Task statement —
Please count the lines below that contain the word "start", and reply with that number alone.
==== Supplied material ====
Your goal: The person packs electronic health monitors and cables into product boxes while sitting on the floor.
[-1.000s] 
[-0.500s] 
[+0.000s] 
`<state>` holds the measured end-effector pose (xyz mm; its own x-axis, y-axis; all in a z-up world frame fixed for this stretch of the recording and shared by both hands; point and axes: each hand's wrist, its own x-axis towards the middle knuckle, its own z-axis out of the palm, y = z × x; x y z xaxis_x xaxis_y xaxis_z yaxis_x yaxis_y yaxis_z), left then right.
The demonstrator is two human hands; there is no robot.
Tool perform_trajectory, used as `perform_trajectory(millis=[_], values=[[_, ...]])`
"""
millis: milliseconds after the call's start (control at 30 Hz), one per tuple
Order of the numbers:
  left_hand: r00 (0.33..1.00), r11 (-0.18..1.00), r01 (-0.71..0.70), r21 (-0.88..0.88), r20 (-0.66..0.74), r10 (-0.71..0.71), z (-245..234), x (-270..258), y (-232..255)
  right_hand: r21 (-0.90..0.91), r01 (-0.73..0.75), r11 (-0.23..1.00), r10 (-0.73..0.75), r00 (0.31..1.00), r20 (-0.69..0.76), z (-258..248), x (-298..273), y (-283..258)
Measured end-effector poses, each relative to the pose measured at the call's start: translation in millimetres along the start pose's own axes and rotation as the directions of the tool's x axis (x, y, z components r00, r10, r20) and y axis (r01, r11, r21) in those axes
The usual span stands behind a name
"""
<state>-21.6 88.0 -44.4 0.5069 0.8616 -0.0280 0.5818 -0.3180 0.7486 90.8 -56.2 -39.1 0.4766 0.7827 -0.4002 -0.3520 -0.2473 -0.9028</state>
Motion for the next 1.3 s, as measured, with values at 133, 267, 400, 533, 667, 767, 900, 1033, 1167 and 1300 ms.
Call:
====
Problem solution —
2